Wyckoff Market Analysis
Last updated
Last updated
© StockCharts.com, Inc. All Rights Reserved.
Richard D. Wyckoff, a perpetual stock market student, was a great trader and a pioneer of technical analysis. Based on his theories, studies and real-life experiences, Wyckoff developed a trading methodology that has stood the test of time. Wyckoff started with a broad market assessment and then drilled down to find stocks with the most profit potential. This article, the first of two, details Wyckoff's approach to broad market analysis. It is important to understand the broad market trend and the position within this trend before selecting individual stocks.
Richard Wyckoff began his Wall Street career in 1888 as a runner, scurrying back and forth between firms carrying documents. As with Jesse Livermore in the bucket shops, Wyckoff learned to trade by watching the action firsthand. His first trade occurred in 1897, when he bought one share of St. Louis & San Francisco common stock. After successfully trading his own account several years, he opened a brokerage house and started publishing research in 1909. The Magazine of Wall Street was one of the first, and most successful, newsletters of the time. As an active trader and analyst in the early 1900s, his career coincided with other Wall Street greats including Jesse Livermore, Charles Dow and JP Morgan. Many have called this the “golden age of technical analysis.” As his stature grew, Wyckoff published two books on his methodology: Studies in Tape Reading (1910) and How I Trade and Invest in Stocks and Bonds (1924). In 1931, Wyckoff published a correspondence course detailing the methodology he developed over his illustrious career.
Wyckoff focused exclusively on price action. Earnings and other fundamental information were simply too esoteric and imprecise to be used effectively. Moreover, this information was usually already factored into the price by the time it became available to the average speculator. Before looking at the details, there are two rules to keep in mind. These rules come directly from the book Charting the Stock Market: The Wyckoff Method by Jack K. Hutson, David H. Weiss and Craig F. Schroeder.
Rule One: Don't expect the market to behave exactly the same way twice. The market is an artist, not a computer. It has a repertoire of basic behavior patterns that it subtly modifies, combines and springs unexpectedly on its audience. A trading market is an entity with a mind of its own.
Rule Two: Today's market behavior is significant only when it's compared to what the market did yesterday, last week, last month or even last year. There are no predetermined, never-fail levels where the market always changes. Everything the market does today must be compared to what it did before.

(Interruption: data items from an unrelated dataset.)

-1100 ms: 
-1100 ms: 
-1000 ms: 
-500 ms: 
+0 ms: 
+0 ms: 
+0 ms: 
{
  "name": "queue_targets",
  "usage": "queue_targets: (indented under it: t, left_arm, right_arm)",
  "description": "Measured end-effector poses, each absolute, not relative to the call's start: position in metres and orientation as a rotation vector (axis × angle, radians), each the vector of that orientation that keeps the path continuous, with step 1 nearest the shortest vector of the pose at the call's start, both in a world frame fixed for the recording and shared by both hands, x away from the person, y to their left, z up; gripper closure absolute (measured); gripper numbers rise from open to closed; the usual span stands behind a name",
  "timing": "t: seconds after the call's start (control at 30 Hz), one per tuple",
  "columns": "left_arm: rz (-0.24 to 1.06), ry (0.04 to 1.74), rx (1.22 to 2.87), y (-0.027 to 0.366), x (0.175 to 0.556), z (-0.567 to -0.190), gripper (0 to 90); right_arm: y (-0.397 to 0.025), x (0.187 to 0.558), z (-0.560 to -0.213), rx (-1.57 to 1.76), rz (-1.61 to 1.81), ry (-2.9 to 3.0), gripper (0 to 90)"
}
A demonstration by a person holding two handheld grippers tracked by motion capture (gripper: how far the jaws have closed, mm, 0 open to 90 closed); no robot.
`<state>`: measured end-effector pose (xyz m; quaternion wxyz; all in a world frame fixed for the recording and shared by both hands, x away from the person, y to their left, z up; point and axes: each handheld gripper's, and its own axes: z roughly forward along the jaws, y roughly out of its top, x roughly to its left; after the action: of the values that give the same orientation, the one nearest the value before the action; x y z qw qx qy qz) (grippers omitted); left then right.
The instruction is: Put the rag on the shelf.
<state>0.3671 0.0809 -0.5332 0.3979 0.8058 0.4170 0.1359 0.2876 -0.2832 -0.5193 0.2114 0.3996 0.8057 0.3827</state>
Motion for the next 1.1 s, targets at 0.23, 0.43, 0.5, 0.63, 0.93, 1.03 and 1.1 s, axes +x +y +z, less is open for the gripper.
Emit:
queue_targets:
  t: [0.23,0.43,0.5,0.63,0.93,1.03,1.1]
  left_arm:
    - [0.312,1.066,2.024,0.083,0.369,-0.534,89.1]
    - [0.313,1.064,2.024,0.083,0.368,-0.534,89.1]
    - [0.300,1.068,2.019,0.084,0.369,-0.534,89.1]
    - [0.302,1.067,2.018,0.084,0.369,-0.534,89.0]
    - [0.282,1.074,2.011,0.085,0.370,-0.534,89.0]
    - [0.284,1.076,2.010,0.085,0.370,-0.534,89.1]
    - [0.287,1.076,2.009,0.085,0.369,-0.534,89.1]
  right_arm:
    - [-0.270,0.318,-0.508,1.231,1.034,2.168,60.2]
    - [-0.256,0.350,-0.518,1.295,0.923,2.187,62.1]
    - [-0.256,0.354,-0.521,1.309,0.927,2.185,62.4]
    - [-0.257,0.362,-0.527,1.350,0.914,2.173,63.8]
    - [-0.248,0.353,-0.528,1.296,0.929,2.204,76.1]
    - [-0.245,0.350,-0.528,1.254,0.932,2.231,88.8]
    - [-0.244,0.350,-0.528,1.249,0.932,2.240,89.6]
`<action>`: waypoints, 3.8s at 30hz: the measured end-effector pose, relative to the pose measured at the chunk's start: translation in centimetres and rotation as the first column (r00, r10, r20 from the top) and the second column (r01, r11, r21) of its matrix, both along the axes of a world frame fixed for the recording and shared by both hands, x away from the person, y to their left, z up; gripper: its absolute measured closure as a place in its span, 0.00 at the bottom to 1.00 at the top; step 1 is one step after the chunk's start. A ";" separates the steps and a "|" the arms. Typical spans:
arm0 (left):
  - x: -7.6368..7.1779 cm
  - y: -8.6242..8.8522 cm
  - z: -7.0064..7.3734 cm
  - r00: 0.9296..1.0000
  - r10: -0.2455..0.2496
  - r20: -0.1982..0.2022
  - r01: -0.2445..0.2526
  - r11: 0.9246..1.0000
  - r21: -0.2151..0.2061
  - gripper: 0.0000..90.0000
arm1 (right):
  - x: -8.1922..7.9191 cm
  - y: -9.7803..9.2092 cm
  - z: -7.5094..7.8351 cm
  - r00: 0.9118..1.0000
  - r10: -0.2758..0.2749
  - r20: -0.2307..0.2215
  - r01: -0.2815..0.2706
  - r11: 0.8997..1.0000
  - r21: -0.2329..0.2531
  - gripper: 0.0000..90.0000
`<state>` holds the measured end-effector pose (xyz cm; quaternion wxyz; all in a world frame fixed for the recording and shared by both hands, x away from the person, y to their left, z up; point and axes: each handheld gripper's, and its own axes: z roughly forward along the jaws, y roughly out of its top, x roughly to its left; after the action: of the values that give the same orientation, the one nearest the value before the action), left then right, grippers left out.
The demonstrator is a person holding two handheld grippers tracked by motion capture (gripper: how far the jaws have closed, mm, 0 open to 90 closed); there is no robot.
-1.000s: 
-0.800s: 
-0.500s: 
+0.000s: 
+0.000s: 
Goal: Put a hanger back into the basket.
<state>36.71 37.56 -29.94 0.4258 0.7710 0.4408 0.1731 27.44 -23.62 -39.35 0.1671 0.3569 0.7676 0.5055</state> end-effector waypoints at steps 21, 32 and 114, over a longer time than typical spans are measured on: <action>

Instead of steadfast rules, Wyckoff advocated broad guidelines when analyzing the stock market. Nothing in the stock market is definitive. After all, stock prices are driven by human emotions. We cannot expect the exact same patterns to repeat over time. There will, however, be similar patterns or behaviors that astute chartists can profit from. Chartists should keep the following guidelines in mind and apply their own judgments to develop a trading strategy.
By definition, the vast majority of stocks move in harmony with the broader market. Chartists, therefore, should first understand the direction and position of the broad market trend. With this in mind, Wyckoff developed a “wave chart,” which was simply a composite average of five or more stocks. Note that Charles Dow developed the Dow Jones Industrial Average and Dow Jones Transportation Average around the same time. While the Dow Industrials is perhaps the most famous “wave chart,” chartists today can choose among several indices to analyze the broad market. These include the S&P 500, the S&P 100, the Nasdaq, the NY Composite and the Russell 2000.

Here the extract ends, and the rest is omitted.